--- Data Enclosed Below ---

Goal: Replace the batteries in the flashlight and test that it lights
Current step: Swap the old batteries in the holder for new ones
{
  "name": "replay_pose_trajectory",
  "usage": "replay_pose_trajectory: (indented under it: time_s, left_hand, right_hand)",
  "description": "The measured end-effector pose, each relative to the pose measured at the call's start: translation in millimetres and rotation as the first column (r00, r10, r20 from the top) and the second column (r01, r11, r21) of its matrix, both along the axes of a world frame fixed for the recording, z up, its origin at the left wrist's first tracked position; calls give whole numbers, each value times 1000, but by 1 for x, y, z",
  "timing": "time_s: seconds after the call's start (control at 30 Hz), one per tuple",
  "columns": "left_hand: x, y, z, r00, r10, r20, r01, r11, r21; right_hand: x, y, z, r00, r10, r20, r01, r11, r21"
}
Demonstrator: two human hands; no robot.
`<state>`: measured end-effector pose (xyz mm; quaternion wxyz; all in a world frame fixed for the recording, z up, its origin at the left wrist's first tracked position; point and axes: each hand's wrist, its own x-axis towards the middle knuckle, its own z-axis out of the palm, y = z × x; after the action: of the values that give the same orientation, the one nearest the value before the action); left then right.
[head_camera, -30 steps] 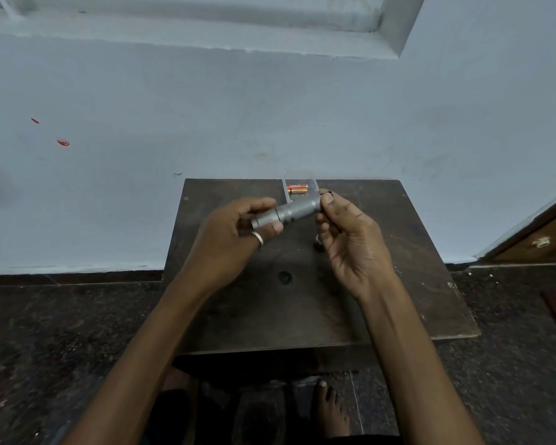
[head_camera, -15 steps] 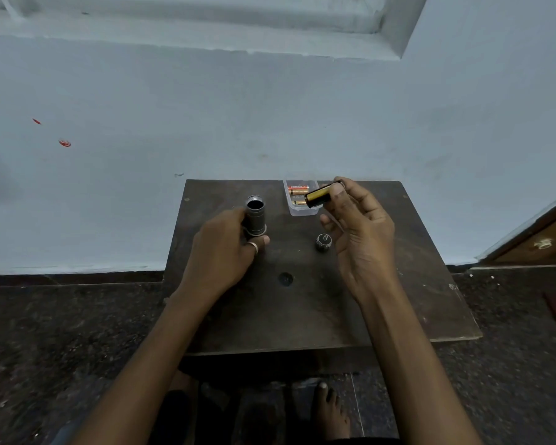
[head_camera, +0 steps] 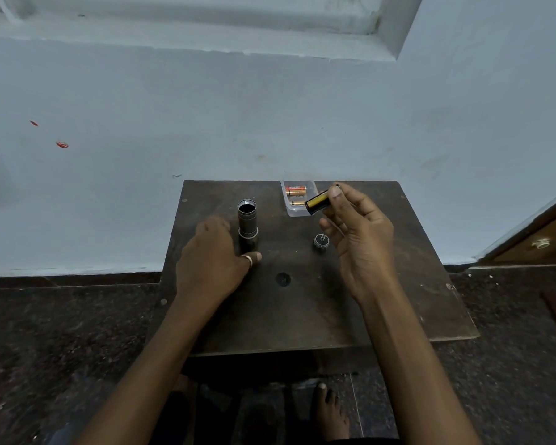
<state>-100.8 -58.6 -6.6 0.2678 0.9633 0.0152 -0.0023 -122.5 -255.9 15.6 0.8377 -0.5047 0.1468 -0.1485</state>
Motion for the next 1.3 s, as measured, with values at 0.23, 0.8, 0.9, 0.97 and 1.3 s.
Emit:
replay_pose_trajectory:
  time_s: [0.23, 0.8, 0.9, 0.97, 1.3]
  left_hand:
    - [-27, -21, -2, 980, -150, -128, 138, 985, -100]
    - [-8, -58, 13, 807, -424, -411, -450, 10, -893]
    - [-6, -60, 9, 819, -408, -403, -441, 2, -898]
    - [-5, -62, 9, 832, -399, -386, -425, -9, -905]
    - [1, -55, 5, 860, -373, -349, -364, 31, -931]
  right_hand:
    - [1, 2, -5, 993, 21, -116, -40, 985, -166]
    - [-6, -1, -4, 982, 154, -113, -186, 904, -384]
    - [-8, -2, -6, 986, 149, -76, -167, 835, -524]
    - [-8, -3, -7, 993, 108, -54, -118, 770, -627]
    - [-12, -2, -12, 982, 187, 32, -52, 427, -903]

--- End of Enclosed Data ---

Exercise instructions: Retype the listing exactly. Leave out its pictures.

Solution below:
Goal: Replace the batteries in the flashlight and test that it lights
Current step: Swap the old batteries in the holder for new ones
{
  "name": "replay_pose_trajectory",
  "usage": "replay_pose_trajectory: (indented under it: time_s, left_hand, right_hand)",
  "description": "The measured end-effector pose, each relative to the pose measured at the call's start: translation in millimetres and rotation as the first column (r00, r10, r20 from the top) and the second column (r01, r11, r21) of its matrix, both along the axes of a world frame fixed for the recording, z up, its origin at the left wrist's first tracked position; calls give whole numbers, each value times 1000, but by 1 for x, y, z",
  "timing": "time_s: seconds after the call's start (control at 30 Hz), one per tuple",
  "columns": "left_hand: x, y, z, r00, r10, r20, r01, r11, r21; right_hand: x, y, z, r00, r10, r20, r01, r11, r21"
}
Demonstrator: two human hands; no robot.
`<state>`: measured end-effector pose (xyz mm; quaternion wxyz; all in a world frame fixed for the recording, z up, its origin at the left wrist's first tracked position; point and axes: each hand's wrist, its own x-axis towards the middle knuckle, its own z-axis out of the palm, y = z × x; after the action: of the values that give the same orientation, the one nearest the value before the action); left then right.
[head_camera, -30 steps] 
[head_camera, -15 steps] 
[head_camera, +0 steps] 
<state>-100.8 -58.6 -6.6 0.2678 0.9633 0.0152 -0.0023 -122.5 -255.9 15.6 0.8377 -0.5047 0.1468 -0.1485</state>
Motion for the next 1.3 s, as measured, with values at 0.23, 0.8, 0.9, 0.97 and 1.3 s.
Emit:
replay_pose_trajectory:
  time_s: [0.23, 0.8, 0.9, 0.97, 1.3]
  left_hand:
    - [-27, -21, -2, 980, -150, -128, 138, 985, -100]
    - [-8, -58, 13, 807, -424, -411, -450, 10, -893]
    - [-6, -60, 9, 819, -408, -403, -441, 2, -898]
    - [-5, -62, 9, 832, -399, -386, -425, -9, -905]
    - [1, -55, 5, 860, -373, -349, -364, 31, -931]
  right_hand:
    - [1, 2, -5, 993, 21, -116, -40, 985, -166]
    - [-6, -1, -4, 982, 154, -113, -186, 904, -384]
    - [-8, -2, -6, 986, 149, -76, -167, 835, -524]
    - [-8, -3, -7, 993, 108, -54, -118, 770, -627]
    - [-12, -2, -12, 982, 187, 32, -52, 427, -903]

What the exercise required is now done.